(What to produce): Output the data below exactly, without images.

(Dataset extract):
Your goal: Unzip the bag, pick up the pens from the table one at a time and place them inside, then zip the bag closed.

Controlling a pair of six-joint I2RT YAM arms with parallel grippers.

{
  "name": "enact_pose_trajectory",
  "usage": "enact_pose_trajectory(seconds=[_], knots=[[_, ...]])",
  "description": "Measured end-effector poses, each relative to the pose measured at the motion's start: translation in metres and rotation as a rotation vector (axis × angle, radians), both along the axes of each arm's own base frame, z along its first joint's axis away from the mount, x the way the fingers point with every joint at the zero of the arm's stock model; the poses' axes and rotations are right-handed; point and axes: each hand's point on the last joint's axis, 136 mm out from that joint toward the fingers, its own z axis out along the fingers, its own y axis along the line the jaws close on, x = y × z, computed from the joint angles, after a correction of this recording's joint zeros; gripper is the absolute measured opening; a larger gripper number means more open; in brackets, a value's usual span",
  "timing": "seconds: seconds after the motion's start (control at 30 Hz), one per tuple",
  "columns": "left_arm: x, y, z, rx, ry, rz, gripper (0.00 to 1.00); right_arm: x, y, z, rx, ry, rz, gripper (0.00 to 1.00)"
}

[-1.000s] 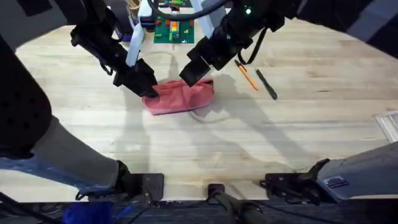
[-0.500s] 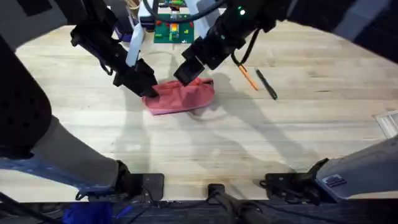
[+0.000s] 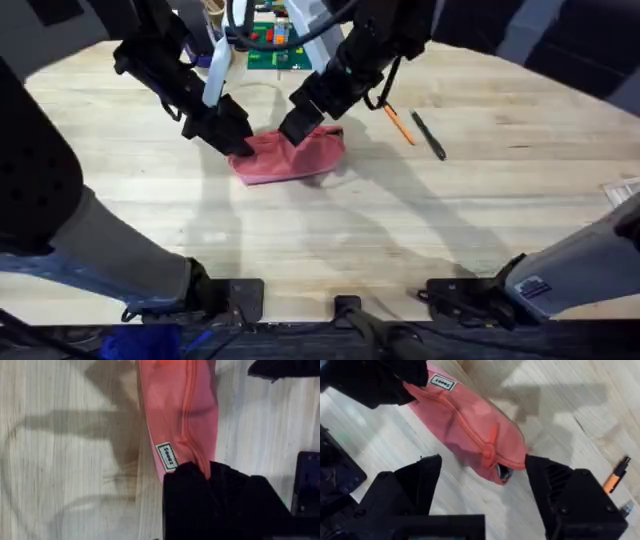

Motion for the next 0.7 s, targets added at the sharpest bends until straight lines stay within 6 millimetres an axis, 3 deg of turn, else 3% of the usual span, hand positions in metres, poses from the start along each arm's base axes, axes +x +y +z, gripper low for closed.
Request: enact_pose_trajectory(seconds=[0.23,0.37,0.7], knots=[[0.0,0.0,0.0,0.0,0.0,0.0,0.042,0.001,0.001,-0.019,-0.031,0.038,0.0,0.993],[0.0,0.0,0.0,0.0,0.0,0.0,0.042,0.002,0.002,-0.02,-0.03,0.037,0.0,0.99],[0.0,0.0,0.0,0.0,-0.001,0.0,0.042,0.001,0.001,-0.023,-0.036,0.045,0.001,0.859]])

(Worked solution):
Your goal: Unzip the bag, pick up the pens from the table one at a time and place them inside, then zip the bag closed.

Controlling a pair of six-joint I2RT YAM arms with parallel grippers.

{
  "name": "enact_pose_trajectory",
  "usage": "enact_pose_trajectory(seconds=[_], knots=[[_, ...]])",
  "description": "Measured end-effector poses, each relative to the pose measured at the motion's start: translation in metres and rotation as a rotation vector (axis × angle, radians), both along the axes of each arm's own base frame, z along its first joint's axis away from the mount, x the way the fingers point with every joint at the zero of the arm's stock model; the poses' axes and rotations are right-handed; point and axes: each hand's point on the last joint's axis, 136 mm out from that joint toward the fingers, its own z axis out along the fingers, its own y axis along the line the jaws close on, x = y × z, computed from the joint angles, after a correction of this recording's joint zeros; gripper is the absolute measured opening; a larger gripper number means more open; in brackets, a value's usual span",
  "timing": "seconds: seconds after the motion's start (control at 30 Hz), one per tuple",
  "columns": "left_arm: x, y, z, rx, ry, rz, gripper (0.00 to 1.00); right_arm: x, y, z, rx, ry, rz, gripper (0.00 to 1.00)"
}

[-1.000s] 
[-0.500s] 
[+0.000s] 

Motion for the next 0.7 s, targets added at the sharpest bends until straight lines stay within 6 millimetres an axis, 3 deg of turn, else 3% of the usual span, hand positions in metres, poses from the start along each arm's base axes, axes +x +y +z, gripper low for closed.
Request: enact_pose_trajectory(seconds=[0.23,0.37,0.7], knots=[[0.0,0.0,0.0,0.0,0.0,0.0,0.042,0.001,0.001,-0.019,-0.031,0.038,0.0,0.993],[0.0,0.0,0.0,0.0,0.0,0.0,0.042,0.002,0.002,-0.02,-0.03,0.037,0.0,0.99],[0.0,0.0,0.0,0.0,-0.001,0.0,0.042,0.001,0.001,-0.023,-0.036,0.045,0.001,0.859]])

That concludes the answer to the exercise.